Monday, February 28, 2011

The start of March

The snow has almost all melted away, the creeping charlie is growing every day. I have so much to do and life has been crazy lately. Jake had leave and it was a great leave compared to the last one.
Now I am trying to move Ben out and get my life going my way once again. I have old house projects planned, garden and flower bed work planned and soon it will be warm enough to get started.
I also have a new playmate to enjoy. He's more than just a playmate but I am not ready to say a lot about how I feel. It's not what I expected or wanted to walk into my life and now I see what happens as we get to know each other better.

Foot is tolerating work better but I plan to bid on the up-coming frock/equipment job and hope I can get it. The pay is less per hour but it should be safer and easier on my foot and less co-worker stress for the most part.

And the state does have my tax return in process so I hope in a week or 2 to see my refund paid into my bank account so I can buy the roses I want and the Kindle e-reader I want. Between the 2 of them I will spend about all that refund but I am going to be pleased with the roses I am getting and I will use the e-reader alot.
We are talking camping soon, Larry owns a new(to him) 5th wheel, it replaces what he used to have and it's nice. I can give up tent camping if that's what it takes to have camping trips with Larry.
6 months ago I didn't know if I could even keep my job and I knew there would never be any man that could become important. Now I am adding new roads to that road map for my life I have been re-drawing and I know I can do my job and earn my way in life.
There are still a lot of things I need to work out, the insurance settlement and getting my 2nd son moved out and keep him moved out are high on the list here.
but life has far more joy and happiness than I expected to ever have again.

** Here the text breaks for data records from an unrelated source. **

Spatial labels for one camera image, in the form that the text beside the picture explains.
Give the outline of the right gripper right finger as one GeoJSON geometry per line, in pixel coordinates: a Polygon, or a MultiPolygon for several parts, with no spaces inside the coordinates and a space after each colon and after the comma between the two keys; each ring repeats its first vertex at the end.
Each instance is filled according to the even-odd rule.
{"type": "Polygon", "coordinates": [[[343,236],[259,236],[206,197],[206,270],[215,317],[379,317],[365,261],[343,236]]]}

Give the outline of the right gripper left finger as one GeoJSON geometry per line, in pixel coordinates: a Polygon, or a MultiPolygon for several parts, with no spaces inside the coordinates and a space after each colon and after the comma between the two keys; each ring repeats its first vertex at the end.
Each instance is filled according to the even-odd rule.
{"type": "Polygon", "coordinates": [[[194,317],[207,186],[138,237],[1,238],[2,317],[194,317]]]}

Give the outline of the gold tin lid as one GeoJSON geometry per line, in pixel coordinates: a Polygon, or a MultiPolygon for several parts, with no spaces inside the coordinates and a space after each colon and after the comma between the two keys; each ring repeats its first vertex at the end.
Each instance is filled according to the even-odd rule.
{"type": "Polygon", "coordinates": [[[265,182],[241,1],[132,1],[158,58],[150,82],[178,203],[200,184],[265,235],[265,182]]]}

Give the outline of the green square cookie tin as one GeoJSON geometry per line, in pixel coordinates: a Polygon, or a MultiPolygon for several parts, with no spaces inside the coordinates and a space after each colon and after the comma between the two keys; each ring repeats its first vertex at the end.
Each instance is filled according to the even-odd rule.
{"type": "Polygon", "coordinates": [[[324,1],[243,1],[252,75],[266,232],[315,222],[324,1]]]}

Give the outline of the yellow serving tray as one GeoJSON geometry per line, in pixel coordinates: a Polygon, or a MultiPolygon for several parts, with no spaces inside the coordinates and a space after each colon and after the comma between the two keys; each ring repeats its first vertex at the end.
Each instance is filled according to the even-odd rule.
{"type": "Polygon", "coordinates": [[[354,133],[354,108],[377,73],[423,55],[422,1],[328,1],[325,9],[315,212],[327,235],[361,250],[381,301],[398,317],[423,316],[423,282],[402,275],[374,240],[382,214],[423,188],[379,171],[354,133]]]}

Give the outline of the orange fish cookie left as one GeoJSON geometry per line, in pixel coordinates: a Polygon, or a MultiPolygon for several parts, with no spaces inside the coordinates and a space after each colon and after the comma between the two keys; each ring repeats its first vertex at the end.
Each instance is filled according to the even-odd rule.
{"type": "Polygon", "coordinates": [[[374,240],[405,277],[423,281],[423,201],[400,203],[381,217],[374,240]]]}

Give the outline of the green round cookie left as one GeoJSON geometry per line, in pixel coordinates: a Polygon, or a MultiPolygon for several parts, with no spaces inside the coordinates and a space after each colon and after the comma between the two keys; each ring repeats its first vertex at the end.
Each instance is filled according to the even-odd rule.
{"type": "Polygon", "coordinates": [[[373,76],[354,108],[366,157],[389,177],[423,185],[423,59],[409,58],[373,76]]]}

Saturday, February 5, 2011

bad dreams...

I don't remember what I dreamed last night, just small bits and pieces and I woke up feeling stressed and unhappy. And I am not sure why my dreams were so disturbed, nothing that I watched on tv should have caused a problem and nothing has happened in the real world I am living in,
Work is going ok, I am glad I was able to go back to work after the accident, and some shifts get hard but I do like my job and most of the people there. My foot gets miserable some times, but I'm not often taking anything for pain so that's good.
Winter is long and hard this winter, we've had more snow than I have seen for years but I have managed to shovel what I needed to and Ben and Tamara helped with this last storm. But I'm not depressed with winter or the cold.
So I don't know why or what rattled my sleep and walked through my dreams--or I know who/what but I will sort it out and get my balance and composure back. My life here is good, there is balance and peace.
My finances are slowly getting better, it will take a long time but I am making progress and I am making progress with the house, not fast but a bit at a time. I'm not going to let the past and anyone from the past screw up my head, especially those that share my blood and genetics.
I did the best I knew how to be a good parent, I wasn't perfect but my kids are now all adults and living their own lives. I am not making any of their choices, nor am I responsible for their lives.
Like most parents, I want the best for my kids, and want them to be happy with their own lives, but I know they have to do the living of those lives, making the choices and dealing with the results of those choices.
Now, it's my life here, and my paychecks to make decisions with, and to support my self, and I do have a lot of stuff that I don't have to have, I buy things I want, I add to my doll collection and have techie toys that I don't need. It's a single and indulgent life in ways but it is my life.
And I am not going to let dreams or the past mess up my head nor am I going to let some sort of guilt trip crawl into my head either.